Mehr als 40 Prozent der jungen Menschen fühlen sich allerdings unsicher oder sogar sehr unsicher, Falschmeldungen als solche erkennen zu können. Jugendliche geben eher Unsicherheit beim Erkennen von Falschnachrichten an (46 Prozent) als junge Erwachsene (37 Prozent) und junge Frauen (50 Prozent) eher als junge Männer (34 Prozent). Je höher der formale Bildungshintergrund, desto eher fühlen sich junge Menschen sicher oder sehr sicher darin, Falschmeldungen zu erkennen.

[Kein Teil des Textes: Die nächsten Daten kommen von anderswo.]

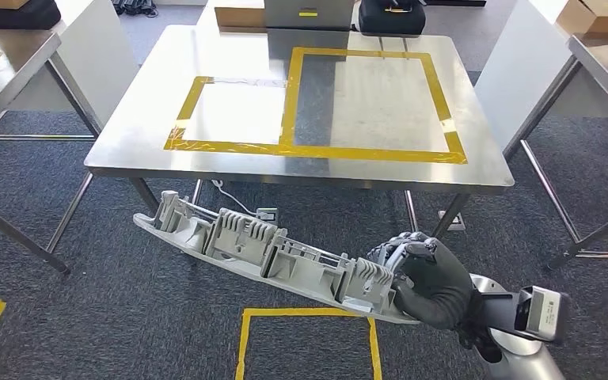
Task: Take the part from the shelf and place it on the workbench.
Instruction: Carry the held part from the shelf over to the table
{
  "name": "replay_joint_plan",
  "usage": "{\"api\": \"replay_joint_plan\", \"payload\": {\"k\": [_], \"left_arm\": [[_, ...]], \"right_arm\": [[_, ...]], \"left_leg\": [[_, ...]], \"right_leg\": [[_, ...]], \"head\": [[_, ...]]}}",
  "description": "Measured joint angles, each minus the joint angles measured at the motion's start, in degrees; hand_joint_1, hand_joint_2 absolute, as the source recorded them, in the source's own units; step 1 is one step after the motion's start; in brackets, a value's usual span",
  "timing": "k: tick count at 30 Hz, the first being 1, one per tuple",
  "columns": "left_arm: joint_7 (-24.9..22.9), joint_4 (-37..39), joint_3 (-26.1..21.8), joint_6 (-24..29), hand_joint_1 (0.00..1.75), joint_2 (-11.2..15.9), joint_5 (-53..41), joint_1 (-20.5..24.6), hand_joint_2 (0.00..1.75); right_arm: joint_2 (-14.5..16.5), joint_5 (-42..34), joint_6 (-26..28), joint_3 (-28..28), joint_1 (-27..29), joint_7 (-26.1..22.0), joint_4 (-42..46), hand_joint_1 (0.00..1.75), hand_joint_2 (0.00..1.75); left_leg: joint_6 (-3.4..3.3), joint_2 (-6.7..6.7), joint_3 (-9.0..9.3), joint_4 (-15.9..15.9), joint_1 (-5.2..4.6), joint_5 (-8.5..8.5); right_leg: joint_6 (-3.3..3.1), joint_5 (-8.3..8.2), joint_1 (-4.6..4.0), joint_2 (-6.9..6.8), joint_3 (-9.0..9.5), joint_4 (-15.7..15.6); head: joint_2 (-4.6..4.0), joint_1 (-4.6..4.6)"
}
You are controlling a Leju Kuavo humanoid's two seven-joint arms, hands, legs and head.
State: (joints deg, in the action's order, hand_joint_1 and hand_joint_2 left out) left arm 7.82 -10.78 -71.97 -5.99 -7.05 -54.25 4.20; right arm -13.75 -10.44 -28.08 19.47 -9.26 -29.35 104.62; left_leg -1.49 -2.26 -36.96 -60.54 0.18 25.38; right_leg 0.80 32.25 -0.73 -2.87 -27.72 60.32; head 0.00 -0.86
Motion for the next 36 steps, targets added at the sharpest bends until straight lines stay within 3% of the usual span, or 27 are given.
{"api": "replay_joint_plan", "payload": {"k": [2, 5, 6, 7, 8, 10, 12, 16, 18, 20, 21, 22, 23, 25, 27, 31, 33, 36], "left_arm": [[0.0, 0.0, 0.0, 0.0, 0.00, -0.1, 0.0, 0.2, 1.75], [0.0, 0.0, 0.0, 0.0, 0.00, -0.1, 0.0, 0.3, 1.75], [0.0, 0.0, 0.0, 0.0, 0.00, -0.1, 0.0, 0.3, 1.75], [0.0, 0.0, 0.0, 0.0, 0.00, -0.1, 0.0, 0.2, 1.75], [0.0, 0.0, 0.0, 0.0, 0.00, -0.1, 0.0, 0.2, 1.75], [0.0, 0.0, 0.0, 0.0, 0.00, -0.2, 0.0, 0.2, 1.75], [0.0, 0.0, 0.0, 0.0, 0.00, -0.2, 0.0, 0.2, 1.75], [0.1, 0.0, 0.0, 0.0, 0.00, -0.1, 0.0, 0.1, 1.75], [0.2, 0.0, 0.0, 0.0, 0.00, -0.1, -0.1, 0.2, 1.75], [0.3, 0.0, 0.0, 0.0, 0.00, -0.1, -0.1, 0.2, 1.75], [0.4, 0.0, 0.0, 0.0, 0.00, 0.0, -0.1, 0.1, 1.75], [0.4, 0.0, 0.0, 0.0, 0.00, 0.0, -0.1, 0.0, 1.75], [0.5, 0.0, 0.0, 0.0, 0.00, 0.0, -0.2, -0.1, 1.75], [0.5, 0.0, 0.0, 0.0, 0.00, 0.1, -0.3, -0.1, 1.75], [0.6, 0.0, 0.0, 0.0, 0.00, 0.2, -0.5, -0.1, 1.75], [0.6, 0.0, 0.0, 0.0, 0.00, 0.1, -0.6, -0.1, 1.75], [0.7, -0.1, 0.0, 0.0, 0.00, 0.1, -0.6, 0.0, 1.75], [1.0, -0.1, 0.0, 0.0, 0.00, 0.1, -0.6, 0.0, 1.75]], "right_arm": [[-0.2, -0.1, 0.0, -0.3, 0.0, -0.1, 0.2, 1.75, 1.75], [-0.3, -0.5, -0.1, -0.8, 0.1, -0.1, 0.3, 1.75, 1.75], [-0.3, -0.5, -0.1, -0.9, 0.2, -0.1, 0.3, 1.75, 1.75], [-0.4, -0.5, -0.2, -0.9, 0.3, -0.1, 0.3, 1.75, 1.75], [-0.4, -0.5, -0.3, -0.9, 0.3, -0.1, 0.3, 1.75, 1.75], [-0.5, -0.5, -0.5, -1.0, 0.4, -0.1, 0.4, 1.75, 1.75], [-0.7, -0.6, -0.6, -1.1, 0.4, -0.2, 0.4, 1.75, 1.75], [-0.8, -0.5, -0.8, -1.2, 0.7, -0.8, 0.6, 1.75, 1.75], [-0.8, -0.3, -0.6, -1.3, 1.0, -1.5, 0.7, 1.75, 1.75], [-0.8, 0.2, -0.2, -1.4, 1.3, -2.5, 0.9, 1.75, 1.75], [-0.8, 0.6, -0.1, -1.4, 1.5, -2.9, 0.9, 1.75, 1.75], [-0.8, 0.9, 0.1, -1.5, 1.7, -3.3, 1.0, 1.75, 1.75], [-0.8, 1.2, 0.2, -1.5, 1.8, -3.5, 1.0, 1.75, 1.75], [-0.7, 1.5, 0.3, -1.5, 1.9, -3.9, 1.1, 1.75, 1.75], [-0.4, 1.6, 0.3, -1.5, 1.9, -4.3, 1.3, 1.75, 1.75], [0.1, 1.9, 0.4, -1.3, 1.9, -4.4, 1.5, 1.75, 1.75], [0.3, 2.1, 0.5, -1.2, 1.7, -4.5, 1.6, 1.75, 1.75], [0.6, 2.4, 0.8, -1.0, 1.6, -4.6, 1.6, 1.75, 1.75]], "left_leg": [[-0.54, 0.86, 0.69, 0.2, 0.23, 0.35], [-0.86, 1.89, 1.55, 0.4, 0.29, 1.34], [-0.81, 2.18, 2.01, 0.4, 0.30, 1.77], [-0.69, 2.44, 2.63, 0.4, 0.32, 2.26], [-0.52, 2.64, 3.37, 0.4, 0.36, 2.81], [-0.02, 2.89, 4.85, 0.3, 0.40, 3.94], [0.71, 3.04, 5.64, 0.5, 0.31, 4.75], [2.14, 2.88, 5.77, -1.3, 0.26, 4.90], [2.43, 2.69, 2.82, -6.5, 0.31, 6.38], [2.65, 2.65, -1.64, -13.2, 0.31, 9.42], [2.67, 2.64, -3.27, -15.0, 0.30, 10.31], [2.57, 2.64, -3.99, -15.0, 0.28, 10.09], [2.36, 2.64, -3.73, -13.1, 0.22, 8.54], [1.49, 2.61, -1.51, -5.6, -0.12, 3.32], [0.76, 2.57, 0.20, -0.4, -0.55, 0.83], [-0.28, 2.65, 1.85, 1.3, -0.31, 0.73], [-0.73, 2.70, 3.11, 1.7, -0.03, 1.08], [-0.88, 2.69, 4.09, 1.9, 0.03, 2.11]], "right_leg": [[0.69, 0.60, 0.40, 1.29, -2.35, 4.1], [1.53, 4.56, 0.99, 2.36, -9.34, 13.3], [1.67, 5.38, 1.11, 2.37, -10.98, 14.5], [1.76, 4.98, 1.21, 2.37, -11.78, 13.9], [1.78, 3.14, 1.29, 2.36, -11.66, 11.6], [1.53, -2.90, 1.34, 2.31, -10.22, 4.4], [0.80, -6.11, 1.09, 2.22, -9.29, 0.2], [-1.02, -6.11, 1.15, 2.42, -7.80, -1.0], [-1.69, -5.55, 1.18, 2.43, -6.74, -1.3], [-2.04, -4.77, 1.01, 2.49, -5.95, -1.3], [-2.12, -4.33, 0.91, 2.57, -5.47, -1.3], [-2.15, -3.88, 0.80, 2.64, -4.89, -1.3], [-2.15, -3.40, 0.68, 2.71, -4.25, -1.3], [-2.04, -2.37, 0.45, 2.72, -2.90, -1.3], [-1.58, -1.47, 0.29, 2.77, -2.10, -1.4], [-0.34, -0.97, 0.18, 2.86, -1.55, -0.1], [0.30, 0.34, 0.33, 2.86, -3.87, 4.2], [1.30, 4.05, 0.96, 2.87, -10.77, 13.2]], "head": [[0.00, 0.22], [0.00, 0.63], [0.00, 0.72], [0.00, 0.78], [0.00, 0.85], [0.00, 1.07], [0.00, 1.31], [0.00, 1.17], [0.00, 0.87], [0.00, 0.60], [0.00, 0.52], [0.00, 0.45], [0.00, 0.39], [-0.01, 0.28], [-0.01, 0.28], [0.00, 0.33], [0.00, 0.61], [0.00, 0.92]]}}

Unmut über die Kommunikation von Politikern und Parteien
Für die Studie wurde auch nach konkreten Falschnachrichten zu vier aktuellen gesellschaftspolitischen Themen gefragt – darunter die »Fridays for Future«-Bewegung, die EU-Wahl, die Reform des EU-Urheberrechts und der Brexit. In den mehr als 900 Freitextantworten verbinden junge Menschen Falschnachrichten weniger mit manipulativen Social Media-Postings oder Internetseiten, sondern äußern vor allem Unmut gegenüber Informationen, die Politikerinnen und Politiker direkt an die Öffentlichkeit geben. Insbesondere zu den Themen »Fridays for Future« und der Reform des Urheberrechts beklagen die Befragten die Verharmlosung oder Leugnung gravierender gesellschaftlicher Herausforderungen, wie dem Klimawandel, und die Delegitimierung junger Expertise und jugendlichen Engagements. Drei Viertel der Freitextantworten im Themenbereich »Fridays for Future« und knapp die Hälfte aller Antworten zum Urheberrecht gehen in di! ese Richtung.
Hintergrund
Die Erhebung wurde vom Befragungsinstitut Infratest dimap durchgeführt. Die Grundgesamtheit für die Befragung bildeten deutschsprachige junge Menschen im Alter von 14 bis 24 Jahren in Privathaushalten in Deutschland, die das Internet nutzen. Die Erhebung wurde vom 29. Mai bis zum 11. Juni 2019 durchgeführt und als Online-Erhebung (Computer Assisted Web Interviewing = CAWI) angelegt. Insgesamt nahmen 2.149 Befragte an der Studie teil, davon 1.100 im Alter von 14 bis 19 Jahren und 1.049 im Alter von 20 bis 24 Jahren.